TASK GOAL :: Word for word, transcribe the data below.

──────────────────────────────

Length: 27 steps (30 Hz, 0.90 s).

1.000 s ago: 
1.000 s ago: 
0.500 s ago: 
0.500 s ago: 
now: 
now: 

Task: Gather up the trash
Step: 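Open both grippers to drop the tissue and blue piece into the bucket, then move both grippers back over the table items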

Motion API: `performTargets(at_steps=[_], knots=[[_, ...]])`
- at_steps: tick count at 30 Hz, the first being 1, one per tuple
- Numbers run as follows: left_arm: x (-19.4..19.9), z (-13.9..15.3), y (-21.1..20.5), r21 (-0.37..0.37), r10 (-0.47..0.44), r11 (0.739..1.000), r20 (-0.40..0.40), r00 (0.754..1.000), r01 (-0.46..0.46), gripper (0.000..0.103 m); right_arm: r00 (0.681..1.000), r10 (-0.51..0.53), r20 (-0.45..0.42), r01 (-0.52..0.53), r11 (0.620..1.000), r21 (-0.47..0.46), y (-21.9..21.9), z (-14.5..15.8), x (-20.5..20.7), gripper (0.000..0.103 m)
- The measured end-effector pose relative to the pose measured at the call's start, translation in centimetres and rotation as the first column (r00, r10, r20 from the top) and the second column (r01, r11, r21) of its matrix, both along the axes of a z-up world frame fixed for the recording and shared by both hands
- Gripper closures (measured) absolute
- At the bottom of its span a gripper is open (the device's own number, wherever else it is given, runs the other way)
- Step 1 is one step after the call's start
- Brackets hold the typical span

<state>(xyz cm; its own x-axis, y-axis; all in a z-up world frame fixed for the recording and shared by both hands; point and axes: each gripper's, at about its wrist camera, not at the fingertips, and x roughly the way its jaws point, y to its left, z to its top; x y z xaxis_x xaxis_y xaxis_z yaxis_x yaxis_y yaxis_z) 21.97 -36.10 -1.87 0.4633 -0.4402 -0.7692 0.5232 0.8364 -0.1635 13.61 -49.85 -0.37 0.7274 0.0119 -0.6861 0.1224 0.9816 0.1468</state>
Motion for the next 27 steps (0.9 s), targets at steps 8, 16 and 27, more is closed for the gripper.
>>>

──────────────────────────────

EXERCISE ANSWER ::
Length: 27 steps (30 Hz, 0.90 s).

1.000 s ago: 
1.000 s ago: 
0.500 s ago: 
0.500 s ago: 
now: 
now: 

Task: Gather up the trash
Step: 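Open both grippers to drop the tissue and blue piece into the bucket, then move both grippers back over the table items
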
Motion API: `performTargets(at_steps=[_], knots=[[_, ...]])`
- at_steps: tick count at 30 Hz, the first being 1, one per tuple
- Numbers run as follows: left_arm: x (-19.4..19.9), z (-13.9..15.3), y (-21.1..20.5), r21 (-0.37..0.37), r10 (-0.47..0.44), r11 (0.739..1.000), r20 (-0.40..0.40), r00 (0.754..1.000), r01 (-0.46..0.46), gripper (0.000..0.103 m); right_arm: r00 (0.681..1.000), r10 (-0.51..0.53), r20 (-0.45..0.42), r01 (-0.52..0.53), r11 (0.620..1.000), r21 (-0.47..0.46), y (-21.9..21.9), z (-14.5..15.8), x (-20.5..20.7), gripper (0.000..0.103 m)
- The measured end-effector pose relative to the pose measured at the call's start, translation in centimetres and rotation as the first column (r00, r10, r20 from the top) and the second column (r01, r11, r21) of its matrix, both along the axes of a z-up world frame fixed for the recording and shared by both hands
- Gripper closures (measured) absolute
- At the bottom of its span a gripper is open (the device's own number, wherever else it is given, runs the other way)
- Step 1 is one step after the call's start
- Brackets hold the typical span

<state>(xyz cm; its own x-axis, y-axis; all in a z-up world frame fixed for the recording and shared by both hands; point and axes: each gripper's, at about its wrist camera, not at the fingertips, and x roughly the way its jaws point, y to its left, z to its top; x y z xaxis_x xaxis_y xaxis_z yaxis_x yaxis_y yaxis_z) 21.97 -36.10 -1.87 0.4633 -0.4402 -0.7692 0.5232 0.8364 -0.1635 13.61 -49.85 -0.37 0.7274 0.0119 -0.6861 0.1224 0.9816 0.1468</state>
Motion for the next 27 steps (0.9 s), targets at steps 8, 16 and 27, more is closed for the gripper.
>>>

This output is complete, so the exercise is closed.